■ What the exercise asks
Restate word for word every line from the top of the data below down through the line that holds "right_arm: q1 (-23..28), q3".

■ Input records
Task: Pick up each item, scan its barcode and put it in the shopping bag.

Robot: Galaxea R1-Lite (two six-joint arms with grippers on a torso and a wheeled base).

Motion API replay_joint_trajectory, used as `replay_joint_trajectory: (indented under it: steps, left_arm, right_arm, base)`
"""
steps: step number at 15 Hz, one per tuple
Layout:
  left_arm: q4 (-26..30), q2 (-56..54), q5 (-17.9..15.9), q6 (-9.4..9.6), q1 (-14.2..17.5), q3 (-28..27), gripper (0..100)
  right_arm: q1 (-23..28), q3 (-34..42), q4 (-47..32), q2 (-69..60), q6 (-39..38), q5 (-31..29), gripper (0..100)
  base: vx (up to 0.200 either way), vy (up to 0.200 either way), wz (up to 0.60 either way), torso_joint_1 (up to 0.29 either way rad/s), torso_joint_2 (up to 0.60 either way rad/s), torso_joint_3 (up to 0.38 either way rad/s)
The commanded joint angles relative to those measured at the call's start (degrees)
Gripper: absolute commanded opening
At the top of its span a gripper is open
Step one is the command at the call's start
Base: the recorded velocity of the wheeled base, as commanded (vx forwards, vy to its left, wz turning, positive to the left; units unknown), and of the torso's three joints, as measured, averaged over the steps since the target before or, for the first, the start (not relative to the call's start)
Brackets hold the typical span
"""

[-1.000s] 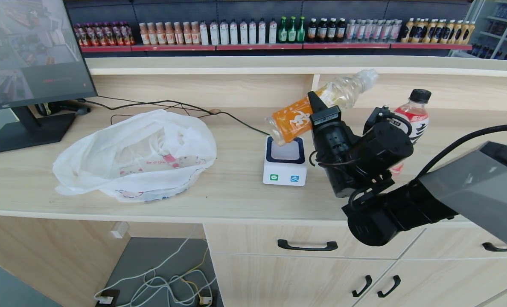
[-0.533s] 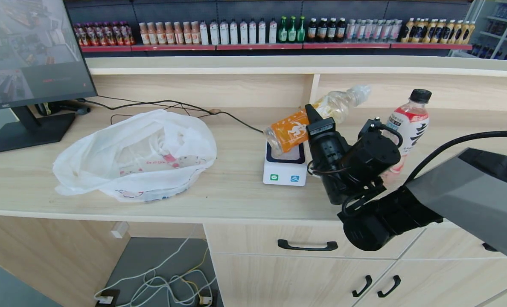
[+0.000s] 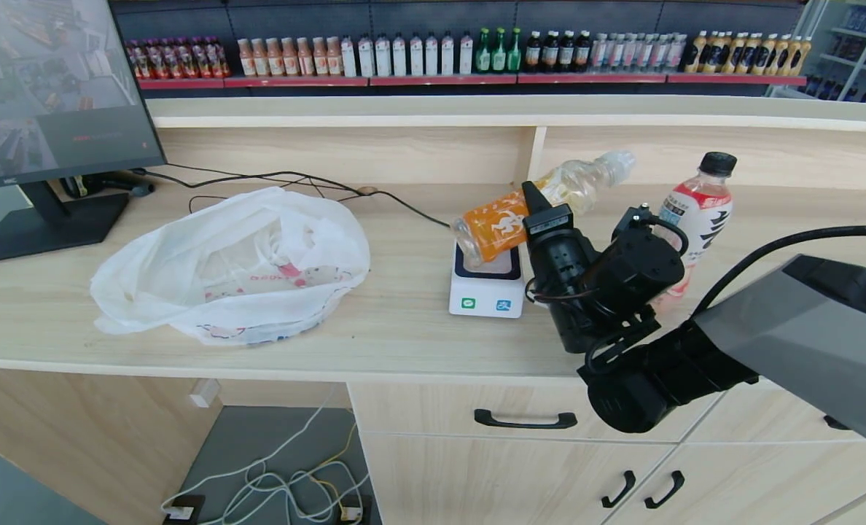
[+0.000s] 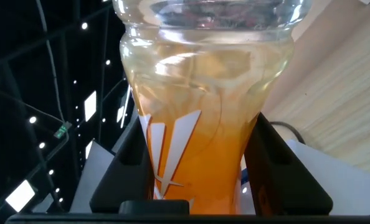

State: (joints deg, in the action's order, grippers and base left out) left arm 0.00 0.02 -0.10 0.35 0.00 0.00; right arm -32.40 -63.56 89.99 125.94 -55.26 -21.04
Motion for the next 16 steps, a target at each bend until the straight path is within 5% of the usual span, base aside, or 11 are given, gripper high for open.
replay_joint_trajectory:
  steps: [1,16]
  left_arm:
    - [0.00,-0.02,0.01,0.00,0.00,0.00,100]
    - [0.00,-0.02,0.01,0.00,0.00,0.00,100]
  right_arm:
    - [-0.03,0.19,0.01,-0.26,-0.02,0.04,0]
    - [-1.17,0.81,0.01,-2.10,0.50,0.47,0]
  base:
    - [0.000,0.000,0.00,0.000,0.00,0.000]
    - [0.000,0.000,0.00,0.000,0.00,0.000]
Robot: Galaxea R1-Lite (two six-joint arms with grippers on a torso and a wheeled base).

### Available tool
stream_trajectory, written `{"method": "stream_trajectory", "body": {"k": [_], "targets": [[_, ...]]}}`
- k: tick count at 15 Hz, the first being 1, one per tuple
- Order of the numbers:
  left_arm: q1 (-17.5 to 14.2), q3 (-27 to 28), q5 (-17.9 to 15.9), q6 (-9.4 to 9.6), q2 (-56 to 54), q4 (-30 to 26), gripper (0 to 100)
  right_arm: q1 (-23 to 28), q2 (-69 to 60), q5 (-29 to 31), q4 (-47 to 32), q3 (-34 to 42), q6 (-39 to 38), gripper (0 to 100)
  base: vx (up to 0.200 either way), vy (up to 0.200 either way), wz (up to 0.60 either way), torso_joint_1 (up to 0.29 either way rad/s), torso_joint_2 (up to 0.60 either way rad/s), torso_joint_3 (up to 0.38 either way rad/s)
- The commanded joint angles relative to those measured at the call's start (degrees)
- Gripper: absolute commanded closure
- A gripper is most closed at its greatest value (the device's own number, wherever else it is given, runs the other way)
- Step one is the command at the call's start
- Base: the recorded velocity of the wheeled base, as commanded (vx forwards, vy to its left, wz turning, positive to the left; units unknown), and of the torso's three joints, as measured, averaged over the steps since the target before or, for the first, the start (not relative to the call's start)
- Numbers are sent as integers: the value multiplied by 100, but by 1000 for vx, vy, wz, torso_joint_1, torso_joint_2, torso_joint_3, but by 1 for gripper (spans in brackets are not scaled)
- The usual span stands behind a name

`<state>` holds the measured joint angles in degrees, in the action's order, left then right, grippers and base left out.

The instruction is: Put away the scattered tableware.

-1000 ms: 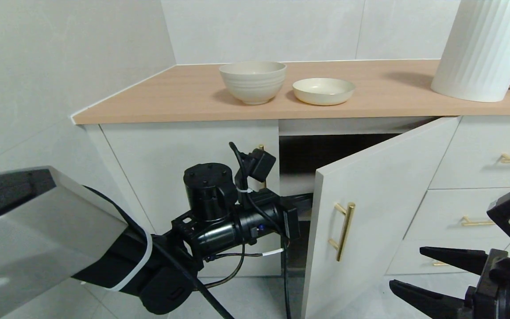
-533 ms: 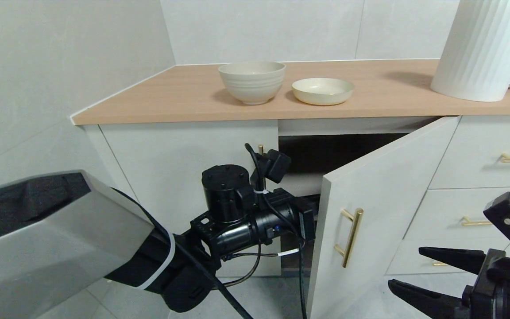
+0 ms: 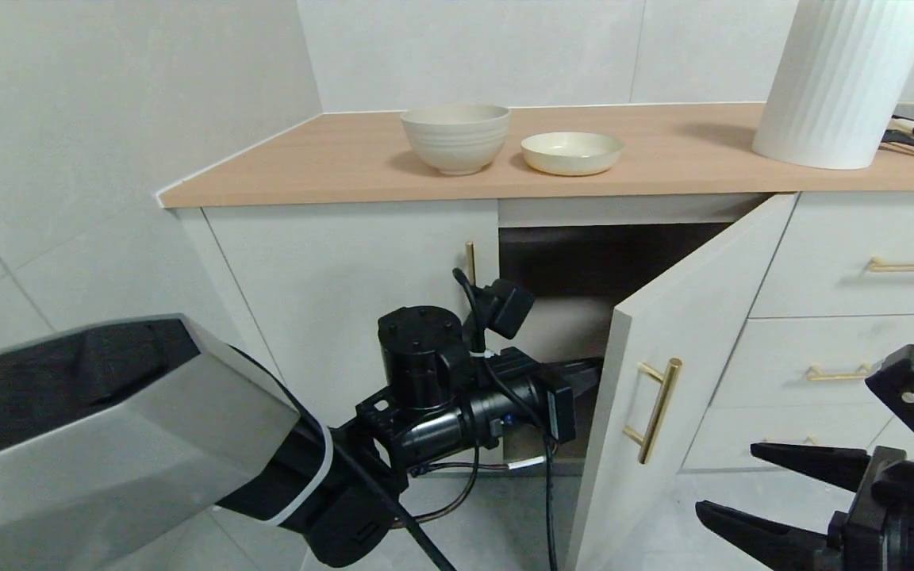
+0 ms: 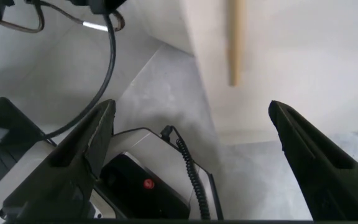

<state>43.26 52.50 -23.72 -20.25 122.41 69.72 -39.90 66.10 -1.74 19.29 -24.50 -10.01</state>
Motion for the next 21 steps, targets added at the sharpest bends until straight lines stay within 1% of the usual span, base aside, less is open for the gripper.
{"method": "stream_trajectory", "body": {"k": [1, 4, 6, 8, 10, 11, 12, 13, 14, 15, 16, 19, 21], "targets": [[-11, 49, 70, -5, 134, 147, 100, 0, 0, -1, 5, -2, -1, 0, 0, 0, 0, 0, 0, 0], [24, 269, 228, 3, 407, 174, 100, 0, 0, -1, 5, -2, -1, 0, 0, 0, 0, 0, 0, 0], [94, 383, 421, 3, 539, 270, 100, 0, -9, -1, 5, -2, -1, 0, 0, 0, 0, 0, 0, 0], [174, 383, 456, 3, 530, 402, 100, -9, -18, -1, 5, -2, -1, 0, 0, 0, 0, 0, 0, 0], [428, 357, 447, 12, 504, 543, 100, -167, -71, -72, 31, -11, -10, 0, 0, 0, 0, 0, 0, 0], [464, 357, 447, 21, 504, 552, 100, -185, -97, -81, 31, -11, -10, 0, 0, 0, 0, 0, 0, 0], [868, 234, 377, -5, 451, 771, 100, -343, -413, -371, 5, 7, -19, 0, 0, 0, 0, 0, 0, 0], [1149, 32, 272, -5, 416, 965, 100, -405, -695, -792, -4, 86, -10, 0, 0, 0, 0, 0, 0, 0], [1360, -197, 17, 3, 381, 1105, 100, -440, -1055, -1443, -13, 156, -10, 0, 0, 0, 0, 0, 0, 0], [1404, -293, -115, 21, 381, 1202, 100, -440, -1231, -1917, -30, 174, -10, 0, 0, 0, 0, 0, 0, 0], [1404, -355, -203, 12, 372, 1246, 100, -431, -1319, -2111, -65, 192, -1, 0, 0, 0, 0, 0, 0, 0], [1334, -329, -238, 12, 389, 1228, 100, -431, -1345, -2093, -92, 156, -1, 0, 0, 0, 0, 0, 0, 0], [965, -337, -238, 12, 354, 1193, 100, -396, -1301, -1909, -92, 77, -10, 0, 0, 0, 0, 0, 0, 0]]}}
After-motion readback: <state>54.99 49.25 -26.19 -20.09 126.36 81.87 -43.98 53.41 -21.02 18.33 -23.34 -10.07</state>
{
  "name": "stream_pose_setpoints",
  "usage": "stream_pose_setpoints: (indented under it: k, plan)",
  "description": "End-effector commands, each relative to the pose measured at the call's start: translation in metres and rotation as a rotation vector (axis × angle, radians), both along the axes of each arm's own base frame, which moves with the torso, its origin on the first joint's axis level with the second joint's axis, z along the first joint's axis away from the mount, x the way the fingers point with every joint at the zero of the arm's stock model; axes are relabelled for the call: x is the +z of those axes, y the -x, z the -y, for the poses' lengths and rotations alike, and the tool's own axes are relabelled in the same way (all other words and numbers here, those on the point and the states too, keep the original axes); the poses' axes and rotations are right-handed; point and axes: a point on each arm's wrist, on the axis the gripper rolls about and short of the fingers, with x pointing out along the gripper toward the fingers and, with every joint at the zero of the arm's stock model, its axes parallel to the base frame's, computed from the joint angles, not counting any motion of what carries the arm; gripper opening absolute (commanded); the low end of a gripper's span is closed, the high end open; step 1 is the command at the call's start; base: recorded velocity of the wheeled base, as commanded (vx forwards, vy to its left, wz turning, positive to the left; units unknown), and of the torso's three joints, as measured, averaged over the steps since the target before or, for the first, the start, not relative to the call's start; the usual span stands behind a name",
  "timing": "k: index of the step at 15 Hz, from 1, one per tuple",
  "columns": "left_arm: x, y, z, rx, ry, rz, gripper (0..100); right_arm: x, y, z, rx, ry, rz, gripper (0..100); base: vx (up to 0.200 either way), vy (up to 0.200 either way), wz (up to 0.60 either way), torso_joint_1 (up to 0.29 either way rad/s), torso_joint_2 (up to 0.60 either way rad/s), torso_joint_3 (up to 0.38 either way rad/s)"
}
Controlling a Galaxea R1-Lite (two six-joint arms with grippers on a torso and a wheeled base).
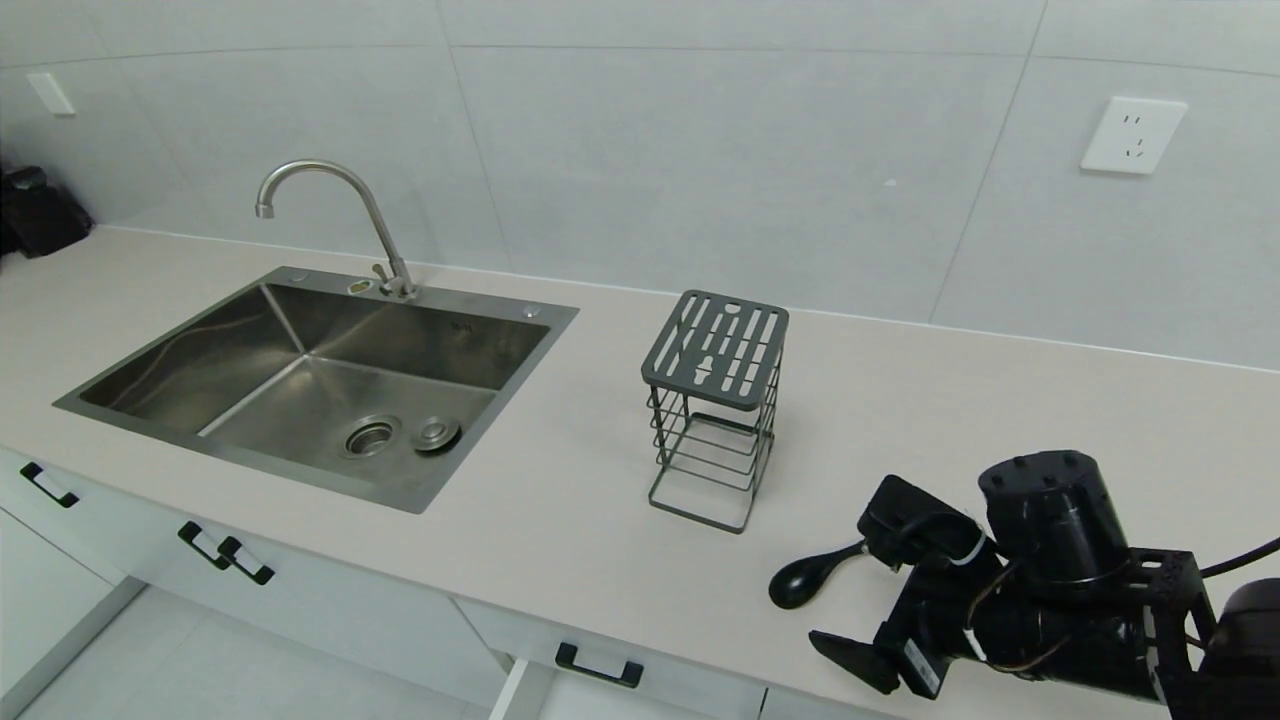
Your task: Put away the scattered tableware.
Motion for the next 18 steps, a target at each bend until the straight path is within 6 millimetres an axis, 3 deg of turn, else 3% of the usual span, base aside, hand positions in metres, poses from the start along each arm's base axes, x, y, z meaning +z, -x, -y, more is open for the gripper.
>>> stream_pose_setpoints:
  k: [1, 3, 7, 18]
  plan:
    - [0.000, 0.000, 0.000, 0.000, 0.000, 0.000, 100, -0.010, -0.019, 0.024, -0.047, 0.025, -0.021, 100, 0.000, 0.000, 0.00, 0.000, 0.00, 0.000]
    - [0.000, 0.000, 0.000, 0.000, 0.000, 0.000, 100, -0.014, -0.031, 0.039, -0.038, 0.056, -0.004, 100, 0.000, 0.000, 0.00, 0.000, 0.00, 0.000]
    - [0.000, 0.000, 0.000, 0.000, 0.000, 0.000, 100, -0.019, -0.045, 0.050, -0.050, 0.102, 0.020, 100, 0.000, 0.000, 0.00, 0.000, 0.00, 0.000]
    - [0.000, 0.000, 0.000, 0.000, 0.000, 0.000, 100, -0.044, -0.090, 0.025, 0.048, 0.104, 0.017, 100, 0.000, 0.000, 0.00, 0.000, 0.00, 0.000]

■ Exercise solution
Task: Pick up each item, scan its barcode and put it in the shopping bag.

Robot: Galaxea R1-Lite (two six-joint arms with grippers on a torso and a wheeled base).

Motion API replay_joint_trajectory, used as `replay_joint_trajectory: (indented under it: steps, left_arm, right_arm, base)`
"""
steps: step number at 15 Hz, one per tuple
Layout:
  left_arm: q4 (-26..30), q2 (-56..54), q5 (-17.9..15.9), q6 (-9.4..9.6), q1 (-14.2..17.5), q3 (-28..27), gripper (0..100)
  right_arm: q1 (-23..28), q3 (-34..42), q4 (-47..32), q2 (-69..60), q6 (-39..38), q5 (-31..29), gripper (0..100)

No additional output will be produced.